About this exercise → Without including any pictures, give back all of the data exactly.

Raw data →
★ ★ ★

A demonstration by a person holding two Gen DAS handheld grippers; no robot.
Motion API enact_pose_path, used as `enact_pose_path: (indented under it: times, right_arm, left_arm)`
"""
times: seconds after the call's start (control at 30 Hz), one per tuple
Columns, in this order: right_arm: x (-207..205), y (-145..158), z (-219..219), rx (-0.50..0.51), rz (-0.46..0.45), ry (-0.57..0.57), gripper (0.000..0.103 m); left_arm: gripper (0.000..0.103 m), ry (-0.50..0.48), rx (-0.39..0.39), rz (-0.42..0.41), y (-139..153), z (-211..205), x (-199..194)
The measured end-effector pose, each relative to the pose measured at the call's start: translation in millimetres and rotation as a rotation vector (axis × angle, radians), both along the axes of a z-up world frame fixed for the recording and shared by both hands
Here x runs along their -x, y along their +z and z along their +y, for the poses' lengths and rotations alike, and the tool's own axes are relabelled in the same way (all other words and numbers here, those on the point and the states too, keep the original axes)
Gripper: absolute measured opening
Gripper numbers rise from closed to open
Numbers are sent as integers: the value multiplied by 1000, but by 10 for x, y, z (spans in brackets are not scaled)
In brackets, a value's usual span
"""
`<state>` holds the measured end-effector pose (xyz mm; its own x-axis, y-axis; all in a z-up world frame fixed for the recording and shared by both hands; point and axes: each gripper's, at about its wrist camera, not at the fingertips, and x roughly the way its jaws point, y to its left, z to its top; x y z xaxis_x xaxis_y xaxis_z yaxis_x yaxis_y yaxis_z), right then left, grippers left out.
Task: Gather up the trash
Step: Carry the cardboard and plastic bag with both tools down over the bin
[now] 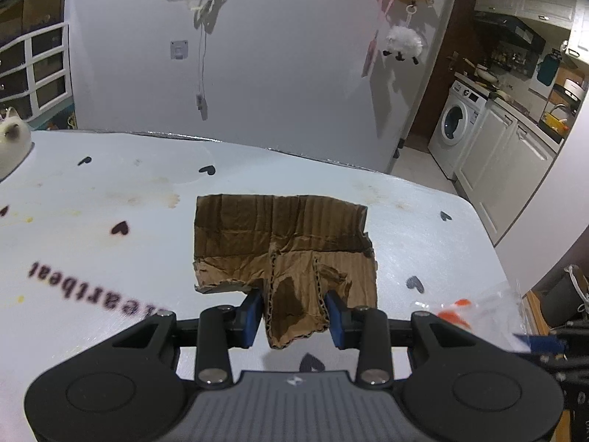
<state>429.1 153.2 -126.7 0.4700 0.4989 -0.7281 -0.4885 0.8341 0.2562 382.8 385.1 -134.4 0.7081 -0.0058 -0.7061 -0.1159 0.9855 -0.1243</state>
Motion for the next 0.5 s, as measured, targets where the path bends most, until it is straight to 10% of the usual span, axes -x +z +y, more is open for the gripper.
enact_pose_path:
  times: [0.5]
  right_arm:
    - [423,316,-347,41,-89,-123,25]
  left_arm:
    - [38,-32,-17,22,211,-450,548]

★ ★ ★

Response to this exercise →
A demonstration by a person holding two Gen DAS handheld grippers; no robot.
Motion API enact_pose_path, used as `enact_pose_path: (indented under it: times, right_arm, left_arm)`
"""
times: seconds after the call's start (control at 30 Hz), one per tuple
Columns, in this order: right_arm: x (-207..205), y (-145..158), z (-219..219), rx (-0.50..0.51), rz (-0.46..0.45), ry (-0.57..0.57), gripper (0.000..0.103 m); left_arm: gripper (0.000..0.103 m), ry (-0.50..0.48), rx (-0.39..0.39), rz (-0.42..0.41), y (-139..153), z (-211..205), x (-199..194)
The measured end-effector pose, each relative to the pose measured at the call's start: translation in millimetres and rotation as a rotation vector (axis × angle, radians), both along the axes of a z-up world frame fixed for the recording and shared by both hands
Here x runs along their -x, y along their +z and z along their +y, for the poses' lengths and rotations alike, and the tool's own axes are relabelled in the same way (all other words and numbers here, those on the point and the states too, keep the original axes)
Gripper: absolute measured opening
Gripper numbers rise from closed to open
Numbers are sent as integers: the value multiplied by 1000, but by 10 for x, y, z (spans in brackets are not scaled)
In brackets, a value's usual span
"""
`<state>` holds the measured end-effector pose (xyz mm; its own x-axis, y-axis; all in a z-up world frame fixed for the recording and shared by both hands; point and axes: each gripper's, at about its wrist camera, not at the fingertips, and x roughly the way its jaws point, y to its left, z to its top; x y z xaxis_x xaxis_y xaxis_z yaxis_x yaxis_y yaxis_z), right then left, grippers left out.
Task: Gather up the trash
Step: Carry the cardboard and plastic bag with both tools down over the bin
[now] 
<state>429.1 153.2 -126.7 0.4700 0.4989 -0.7281 -0.4885 0.8341 0.2562 382.8 385.1 -134.4 0.7081 -0.0058 -0.7061 -0.1159 0.9855 -0.1243</state>
Motion for the next 0.5 s, as measured, targets where the path bends most, until it is straight to 10% of the usual span, axes -x +z +y, more is open for the gripper.
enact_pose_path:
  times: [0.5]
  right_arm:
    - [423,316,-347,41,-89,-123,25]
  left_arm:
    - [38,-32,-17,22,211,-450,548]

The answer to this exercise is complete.